I'm amazed at the amount of mail I've received asking for these
recipes - so as promised, here's the first installment of the
recipes we used for our recent Intercalary Day Tea. We used three of
our favorite cookbooks, San Francisco A La Carte, The Encyclopedia
of Creative Cooking, and Marion Cunningham's latest Fanny Farmer
Cookbook and many articles from r.f.c and r.f.r saved over the years
as resources. I've tried to credit net.authors whenever possible,
but the recipes taken/modified from cookbooks are posted without
authorization. I also apologize in advance, we are both "toss
cooks," notorious for imprecise measuring and timing. Colene sells
food for a living, and has many wonderful friends and resources in
the business (like the smoked salmon.)
[i'm posting the recipes as separate articles -aem]
T = tablespoon
t = teaspoon
C = cup (8 oz)
(Original Recipe, John & Colene Trinterud)
Filled with Mushroom/Onion/Dill, with mustard glaze
For 8 dozen 3 1/2 inch diameter dough circles - folded in half in a
small dumpling press. I found a little plastic fluted clamshell
press in Cost Plus for $1.98 that worked perfectly. Each pierogie
contains 1 to 2 teaspoons of filling, and are intended to be party
fare, rather than meal sized. You could easily make them any size
you desire... The dough recipe makes a good quantity, I used the
leftovers to make 3 or 4 small baguettes, glazed with egg wash and
sprinkled with poppy seeds, baked as normal bread.
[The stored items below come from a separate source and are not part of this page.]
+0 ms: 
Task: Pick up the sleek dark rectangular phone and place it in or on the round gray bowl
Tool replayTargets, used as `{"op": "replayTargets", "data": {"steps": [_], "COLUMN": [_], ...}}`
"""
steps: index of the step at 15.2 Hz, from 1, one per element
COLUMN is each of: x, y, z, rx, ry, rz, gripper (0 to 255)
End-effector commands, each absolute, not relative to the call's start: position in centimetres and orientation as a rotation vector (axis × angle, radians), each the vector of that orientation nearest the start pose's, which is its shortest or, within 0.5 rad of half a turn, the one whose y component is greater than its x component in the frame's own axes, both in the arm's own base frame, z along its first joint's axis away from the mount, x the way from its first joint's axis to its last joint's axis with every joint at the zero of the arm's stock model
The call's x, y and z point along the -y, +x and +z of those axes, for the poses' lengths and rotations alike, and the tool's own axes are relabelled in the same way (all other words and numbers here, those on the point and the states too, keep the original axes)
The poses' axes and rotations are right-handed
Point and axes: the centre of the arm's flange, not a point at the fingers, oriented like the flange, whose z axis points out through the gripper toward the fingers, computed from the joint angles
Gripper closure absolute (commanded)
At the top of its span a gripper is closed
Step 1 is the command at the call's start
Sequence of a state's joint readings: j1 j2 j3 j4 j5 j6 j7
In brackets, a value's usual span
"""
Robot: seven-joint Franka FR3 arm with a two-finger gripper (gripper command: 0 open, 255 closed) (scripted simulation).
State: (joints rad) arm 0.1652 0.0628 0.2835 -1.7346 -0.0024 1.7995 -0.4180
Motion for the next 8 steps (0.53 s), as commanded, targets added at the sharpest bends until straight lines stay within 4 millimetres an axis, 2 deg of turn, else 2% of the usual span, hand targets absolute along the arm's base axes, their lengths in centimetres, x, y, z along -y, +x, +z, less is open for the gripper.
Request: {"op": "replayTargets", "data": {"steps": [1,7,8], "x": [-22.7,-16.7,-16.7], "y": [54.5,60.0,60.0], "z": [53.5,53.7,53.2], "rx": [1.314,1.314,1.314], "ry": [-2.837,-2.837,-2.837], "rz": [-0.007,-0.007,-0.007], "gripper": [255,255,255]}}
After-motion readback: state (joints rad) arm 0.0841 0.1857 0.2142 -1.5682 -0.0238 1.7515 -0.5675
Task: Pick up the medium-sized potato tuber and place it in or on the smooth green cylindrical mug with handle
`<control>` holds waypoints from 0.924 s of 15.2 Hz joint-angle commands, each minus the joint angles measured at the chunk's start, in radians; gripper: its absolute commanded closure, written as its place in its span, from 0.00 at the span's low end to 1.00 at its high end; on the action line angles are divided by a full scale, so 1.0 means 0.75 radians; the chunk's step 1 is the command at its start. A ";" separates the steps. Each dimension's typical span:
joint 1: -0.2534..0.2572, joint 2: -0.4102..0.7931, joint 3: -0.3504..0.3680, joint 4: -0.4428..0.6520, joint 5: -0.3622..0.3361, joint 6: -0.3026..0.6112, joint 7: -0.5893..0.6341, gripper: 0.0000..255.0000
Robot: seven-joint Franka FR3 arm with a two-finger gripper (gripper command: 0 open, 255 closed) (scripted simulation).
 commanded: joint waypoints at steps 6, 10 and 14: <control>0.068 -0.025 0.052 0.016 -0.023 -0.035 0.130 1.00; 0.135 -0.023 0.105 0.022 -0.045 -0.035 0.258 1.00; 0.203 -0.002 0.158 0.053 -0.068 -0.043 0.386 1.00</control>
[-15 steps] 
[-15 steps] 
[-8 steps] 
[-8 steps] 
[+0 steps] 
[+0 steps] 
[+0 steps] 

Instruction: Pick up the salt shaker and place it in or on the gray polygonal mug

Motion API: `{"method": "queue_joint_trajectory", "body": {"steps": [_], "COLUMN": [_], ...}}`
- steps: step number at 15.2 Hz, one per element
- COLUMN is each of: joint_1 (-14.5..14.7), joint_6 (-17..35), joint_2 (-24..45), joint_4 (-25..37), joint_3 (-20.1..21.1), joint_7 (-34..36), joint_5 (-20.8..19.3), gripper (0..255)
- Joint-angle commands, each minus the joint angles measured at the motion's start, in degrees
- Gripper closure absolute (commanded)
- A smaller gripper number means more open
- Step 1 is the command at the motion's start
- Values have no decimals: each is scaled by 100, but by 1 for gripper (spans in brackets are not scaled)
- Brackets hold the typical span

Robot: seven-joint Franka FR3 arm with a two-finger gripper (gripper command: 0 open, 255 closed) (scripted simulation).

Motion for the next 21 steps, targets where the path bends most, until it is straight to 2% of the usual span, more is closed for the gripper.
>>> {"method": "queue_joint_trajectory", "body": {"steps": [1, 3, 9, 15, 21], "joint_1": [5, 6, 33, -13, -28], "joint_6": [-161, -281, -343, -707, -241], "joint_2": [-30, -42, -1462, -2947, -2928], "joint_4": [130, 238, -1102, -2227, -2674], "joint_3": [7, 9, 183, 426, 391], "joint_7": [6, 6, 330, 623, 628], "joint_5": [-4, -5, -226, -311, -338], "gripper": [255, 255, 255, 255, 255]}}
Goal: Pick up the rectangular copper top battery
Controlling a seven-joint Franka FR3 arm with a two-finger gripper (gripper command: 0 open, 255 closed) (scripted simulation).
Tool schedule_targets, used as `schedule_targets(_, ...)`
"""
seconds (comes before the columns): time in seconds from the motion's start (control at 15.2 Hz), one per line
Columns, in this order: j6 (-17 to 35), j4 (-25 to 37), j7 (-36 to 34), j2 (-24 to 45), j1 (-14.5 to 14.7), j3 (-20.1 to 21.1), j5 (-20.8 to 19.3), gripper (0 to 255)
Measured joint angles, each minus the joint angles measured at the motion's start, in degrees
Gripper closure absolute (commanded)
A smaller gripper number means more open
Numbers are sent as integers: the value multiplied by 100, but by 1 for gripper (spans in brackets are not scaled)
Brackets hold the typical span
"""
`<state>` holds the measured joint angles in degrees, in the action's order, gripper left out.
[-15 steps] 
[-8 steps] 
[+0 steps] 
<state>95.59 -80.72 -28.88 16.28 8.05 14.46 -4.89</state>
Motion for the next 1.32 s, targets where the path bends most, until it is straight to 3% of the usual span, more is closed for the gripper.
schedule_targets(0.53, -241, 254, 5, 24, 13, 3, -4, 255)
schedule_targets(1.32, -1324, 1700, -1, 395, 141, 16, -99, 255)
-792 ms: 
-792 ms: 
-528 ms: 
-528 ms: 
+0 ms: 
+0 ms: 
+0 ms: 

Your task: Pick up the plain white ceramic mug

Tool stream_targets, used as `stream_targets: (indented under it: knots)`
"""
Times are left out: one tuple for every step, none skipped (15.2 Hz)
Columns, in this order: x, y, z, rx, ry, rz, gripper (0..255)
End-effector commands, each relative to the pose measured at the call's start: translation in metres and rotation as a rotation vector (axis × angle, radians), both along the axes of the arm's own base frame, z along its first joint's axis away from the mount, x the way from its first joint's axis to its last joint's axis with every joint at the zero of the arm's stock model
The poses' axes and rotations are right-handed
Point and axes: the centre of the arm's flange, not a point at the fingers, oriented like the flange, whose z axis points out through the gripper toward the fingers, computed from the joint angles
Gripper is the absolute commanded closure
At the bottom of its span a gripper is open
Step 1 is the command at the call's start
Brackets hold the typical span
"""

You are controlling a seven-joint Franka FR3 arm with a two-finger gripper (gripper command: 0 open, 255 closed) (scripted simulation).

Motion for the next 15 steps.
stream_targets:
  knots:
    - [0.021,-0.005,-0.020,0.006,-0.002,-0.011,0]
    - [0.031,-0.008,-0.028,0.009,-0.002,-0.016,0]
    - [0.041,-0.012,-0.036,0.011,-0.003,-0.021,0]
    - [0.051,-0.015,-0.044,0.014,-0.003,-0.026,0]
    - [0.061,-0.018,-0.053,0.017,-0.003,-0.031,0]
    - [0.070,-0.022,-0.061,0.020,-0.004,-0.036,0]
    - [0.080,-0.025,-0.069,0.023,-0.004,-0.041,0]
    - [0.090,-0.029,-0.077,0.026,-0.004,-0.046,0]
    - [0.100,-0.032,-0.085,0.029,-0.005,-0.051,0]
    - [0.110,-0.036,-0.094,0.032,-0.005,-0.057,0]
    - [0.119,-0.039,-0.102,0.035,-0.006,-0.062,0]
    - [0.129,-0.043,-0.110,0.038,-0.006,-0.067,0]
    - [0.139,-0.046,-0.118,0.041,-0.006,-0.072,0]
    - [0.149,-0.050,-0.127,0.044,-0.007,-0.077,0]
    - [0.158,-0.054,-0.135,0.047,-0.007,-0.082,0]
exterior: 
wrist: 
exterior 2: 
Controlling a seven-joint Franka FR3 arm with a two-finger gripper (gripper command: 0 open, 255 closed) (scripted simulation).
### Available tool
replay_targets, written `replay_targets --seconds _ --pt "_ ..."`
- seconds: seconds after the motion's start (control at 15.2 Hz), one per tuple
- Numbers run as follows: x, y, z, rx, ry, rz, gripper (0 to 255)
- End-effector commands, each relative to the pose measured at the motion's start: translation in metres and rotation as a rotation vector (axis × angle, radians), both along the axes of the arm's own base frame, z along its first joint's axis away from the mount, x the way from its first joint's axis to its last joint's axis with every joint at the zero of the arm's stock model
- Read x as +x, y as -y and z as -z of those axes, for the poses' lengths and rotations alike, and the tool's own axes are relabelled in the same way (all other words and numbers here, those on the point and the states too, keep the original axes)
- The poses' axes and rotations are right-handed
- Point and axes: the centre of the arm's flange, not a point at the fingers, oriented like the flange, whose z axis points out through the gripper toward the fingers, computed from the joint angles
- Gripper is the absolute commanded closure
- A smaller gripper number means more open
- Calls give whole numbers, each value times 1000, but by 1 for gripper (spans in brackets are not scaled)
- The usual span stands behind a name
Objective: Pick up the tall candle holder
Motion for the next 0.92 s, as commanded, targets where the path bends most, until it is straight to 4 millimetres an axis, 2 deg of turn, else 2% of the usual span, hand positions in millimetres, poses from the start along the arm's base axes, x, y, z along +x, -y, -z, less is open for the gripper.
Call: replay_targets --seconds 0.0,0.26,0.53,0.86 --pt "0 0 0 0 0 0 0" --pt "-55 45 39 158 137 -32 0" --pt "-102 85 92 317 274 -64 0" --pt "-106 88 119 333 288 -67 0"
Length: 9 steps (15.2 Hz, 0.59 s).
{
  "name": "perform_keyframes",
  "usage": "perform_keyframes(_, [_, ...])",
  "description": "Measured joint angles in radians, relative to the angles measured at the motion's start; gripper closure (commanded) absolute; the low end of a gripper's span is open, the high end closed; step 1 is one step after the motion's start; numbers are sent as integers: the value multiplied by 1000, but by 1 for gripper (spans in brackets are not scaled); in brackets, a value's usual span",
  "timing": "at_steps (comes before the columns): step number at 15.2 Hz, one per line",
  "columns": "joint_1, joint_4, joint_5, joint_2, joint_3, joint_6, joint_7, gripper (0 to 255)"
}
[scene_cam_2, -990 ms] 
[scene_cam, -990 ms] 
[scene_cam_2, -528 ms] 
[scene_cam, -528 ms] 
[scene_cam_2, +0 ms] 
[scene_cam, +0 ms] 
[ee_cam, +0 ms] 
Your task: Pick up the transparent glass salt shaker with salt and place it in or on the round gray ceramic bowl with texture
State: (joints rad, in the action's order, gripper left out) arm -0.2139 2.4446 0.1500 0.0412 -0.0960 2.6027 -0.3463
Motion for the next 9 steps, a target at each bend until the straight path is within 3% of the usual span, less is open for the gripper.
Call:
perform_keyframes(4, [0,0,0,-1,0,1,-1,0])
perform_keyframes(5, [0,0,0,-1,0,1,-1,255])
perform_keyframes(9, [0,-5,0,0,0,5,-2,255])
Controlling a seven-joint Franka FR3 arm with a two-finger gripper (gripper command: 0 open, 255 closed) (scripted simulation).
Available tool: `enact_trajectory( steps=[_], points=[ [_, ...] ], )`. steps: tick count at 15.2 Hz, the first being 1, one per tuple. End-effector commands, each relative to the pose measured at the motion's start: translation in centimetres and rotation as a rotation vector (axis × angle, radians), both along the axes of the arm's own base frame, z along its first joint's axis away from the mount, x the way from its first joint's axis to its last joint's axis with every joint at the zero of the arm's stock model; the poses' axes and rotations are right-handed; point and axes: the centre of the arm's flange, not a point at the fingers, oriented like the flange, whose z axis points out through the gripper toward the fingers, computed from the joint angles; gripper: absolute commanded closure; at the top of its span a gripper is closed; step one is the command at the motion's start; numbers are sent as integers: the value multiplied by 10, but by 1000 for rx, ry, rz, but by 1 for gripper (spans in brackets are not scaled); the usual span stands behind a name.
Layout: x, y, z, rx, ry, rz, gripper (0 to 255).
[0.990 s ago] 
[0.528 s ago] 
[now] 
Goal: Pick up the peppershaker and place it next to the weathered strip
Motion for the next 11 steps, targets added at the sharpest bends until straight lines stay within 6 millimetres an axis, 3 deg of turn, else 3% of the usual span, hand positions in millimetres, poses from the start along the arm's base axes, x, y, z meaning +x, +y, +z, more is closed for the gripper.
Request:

Triticale flour is used to add a golden color to the dough, and a
good mild wheat taste. I tried 50% whole wheat flour, but Colene
asked me to make the dough less "chewy" and less dry tasting - so we
settled on triticale flour. I grind my own, but triticale flour is
widely available in health food and bulk food stores here in
California. These aren't traditional pierogies, they're leavened
with sourdough, rich with sour cream and butter, and baked.
1/3 C warm water
1 C sourdough starter
3 eggs, beaten
1/2 C sour cream at room temperature
1/4 pound melted unsalted butter
salt to taste - 1 tsp or less if you must..
1 C triticale flour
3 to 4 1/2 Cups white flour
In a large warm pottery bowl, mix sourdough starter and warm water.
Add beaten eggs, sour cream, butter and salt. Mix in triticale flour
and most of the white flour, 1 cup at a time. Turn out on a floured
board and knead throughly, adding balance of flour as required. Try
and make the dough a bit firmer and drier than normal bread dough -
this is a subjective measurement. Cover and allow dough to rise for
1 hour - it won't double, but it'll exercise the gluten a bit and
that's just fine.. Let's do the filling next.
3 to 4 large onions, chopped
2 to 3 pounds thinly sliced fresh mushrooms
(cheat and use an wire egg slicer!!)
3 to 4 T olive oil.
dash lemon pepper
1 T oregano
1 T paprika
3 to 4 T dill
4 T tamari soy sauce
2 T parsley
Saute onions in olive oil until they're nicely browned, watch
carefully and stir often to avoid burning. Add mushrooms and spices.
Use at least 3 T of dill and don't overdo the oregano. Add no more
than 4 T of tamari initially, mushrooms have lots of water in them.
Reduce heat, cover and cook, stirring often, till mushrooms are just
tender. Taste and adjust seasonings. Mixture should be just damp,
Mix 1 egg yolk and 2 T of hot/sweet mustard, or Dijon, your choice
here. We used a mix of dill and hot/sweet mustards.
2 people work best here, 1 rolling and 1 filling. Pinch off walnut
sized balls of dough, keeping the balance under an inverted bowl on
the work surface. On a floured board, roll the balls into a 3 1/2
inch diameter circle about 1/8 of an inch thick. Don't get too
exact, just don't make them too thick - you'll have two layers when
folded in half. If you have a dumpling press, place the circle on
the press and paint the sealing surface with water - fingertip works
just fine here. Place 1 t of the filling in the middle, don't
overfill. Close the press to seal and trim any excess dough - roll
smaller circles if you goofed. Unmold and place on sprayed (Pam)
Allow to rest for 30 minutes, preheat oven to 350 degrees. Carefully
paint mustard glaze on each pierogie, don't slop over bottom
edges onto the baking sheet. Bake for 15 minutes, check bottoms to
make certain they're not burning. Bake a few minutes longer if
necessary, they should be a lovely golden color and slightly puffed,
Allow to cool on racks (Well, you simply *must* do some form of
quality control and make *sure* they're good enough to serve :-) .)
We froze them 2 dozen in each cheap foil pan - defrosted them at
room temp for a few hours and heated them (covered) for 10 minutes
at 350 degrees on tea day.
You could also mix a few teaspoons of dill mustard and some non-fat
plain yogurt and serve with the pierogies.